Jonathan Coley stands outside the office of the Coalition of Immokalee Workers.

Jonathan Coley is a CHANGE leader for Oxfam America and a student at Samford University. Here’s his account of a recent visit to Immokalee, Florida, where many of the nation’s tomatoes are grown—and often picked under grueling conditions.

When you’re enjoying your sandwich or burrito at lunch, do you think about the hand that picked your tomatoes?

Despite working in one of the most dangerous industries in the United States, the average farm worker earns just $7,500 a year with few benefits and no overtime pay. Children as young as 12 work in the fields.

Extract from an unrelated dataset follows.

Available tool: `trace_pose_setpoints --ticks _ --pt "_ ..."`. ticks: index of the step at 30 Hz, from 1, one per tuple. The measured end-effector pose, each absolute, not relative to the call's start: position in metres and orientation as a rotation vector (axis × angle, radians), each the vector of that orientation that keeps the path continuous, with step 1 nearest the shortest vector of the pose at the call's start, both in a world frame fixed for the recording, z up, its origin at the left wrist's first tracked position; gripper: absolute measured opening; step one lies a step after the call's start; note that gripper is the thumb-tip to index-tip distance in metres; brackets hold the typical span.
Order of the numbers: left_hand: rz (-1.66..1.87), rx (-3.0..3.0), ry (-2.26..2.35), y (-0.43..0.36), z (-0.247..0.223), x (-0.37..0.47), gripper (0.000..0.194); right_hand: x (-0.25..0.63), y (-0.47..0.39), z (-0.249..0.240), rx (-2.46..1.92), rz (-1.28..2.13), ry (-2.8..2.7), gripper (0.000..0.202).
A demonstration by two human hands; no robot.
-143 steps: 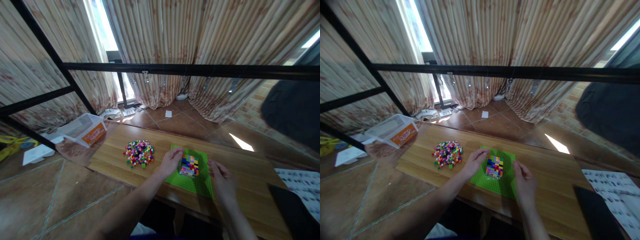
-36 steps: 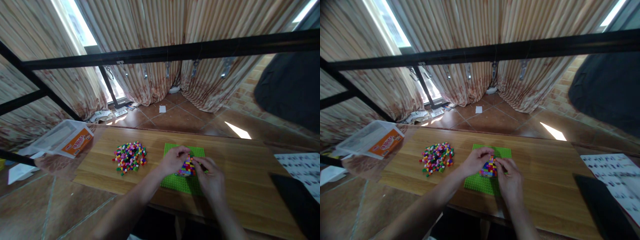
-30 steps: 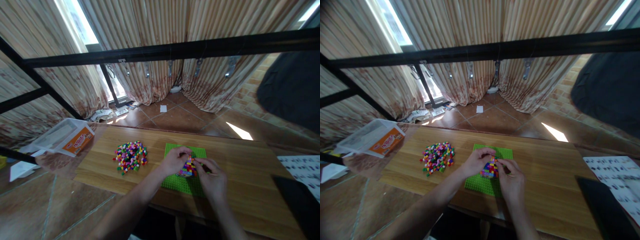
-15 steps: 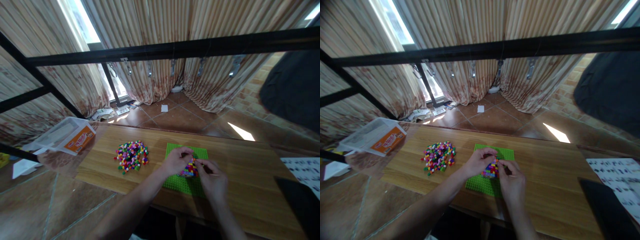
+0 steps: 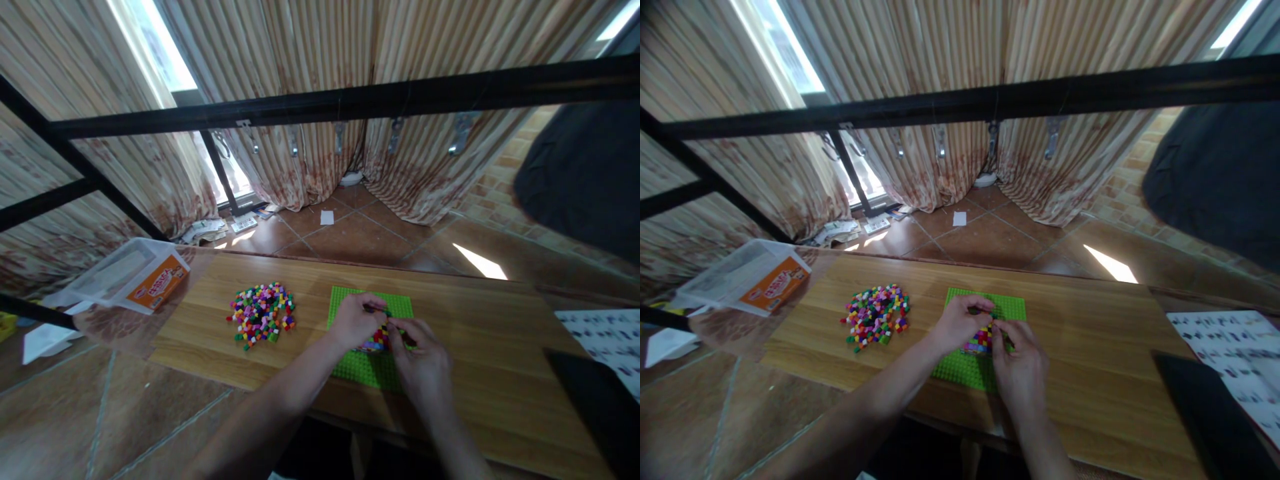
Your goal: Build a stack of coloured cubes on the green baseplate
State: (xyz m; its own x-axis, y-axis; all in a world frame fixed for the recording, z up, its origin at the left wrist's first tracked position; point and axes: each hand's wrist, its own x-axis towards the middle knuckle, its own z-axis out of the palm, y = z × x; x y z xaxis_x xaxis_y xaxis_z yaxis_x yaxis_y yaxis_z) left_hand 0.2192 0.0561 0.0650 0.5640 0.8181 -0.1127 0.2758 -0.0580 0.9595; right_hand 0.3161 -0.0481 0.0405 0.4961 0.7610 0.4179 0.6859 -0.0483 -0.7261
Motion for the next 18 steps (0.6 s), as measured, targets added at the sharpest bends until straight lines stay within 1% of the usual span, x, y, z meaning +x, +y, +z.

I knew many of these facts before I traveled to Immokalee, Florida, recently for the annual gathering of the Student/Farmworker Alliance. However, I was not prepared for the realities I confronted when I walked the streets of this little-known Florida town.

I passed by hundreds of small, dilapidated trailer homes. My guide informed me that two private families basically dominate the Immokalee housing market, charging up to $500 a week for the trailers, forcing many workers to share living quarters, sometimes crowding 10 or more per trailer so they can afford the rent  That’s more than I pay to live in my similarly sized college dorm room with just one friend.

We walked by another house that had been the site of a modern-day slavery ring. Farm workers had been forced against their will to harvest tomatoes. At night, according to news accounts, they were locked up behind the house in box trucks, some beaten and at least one chained by the wrists.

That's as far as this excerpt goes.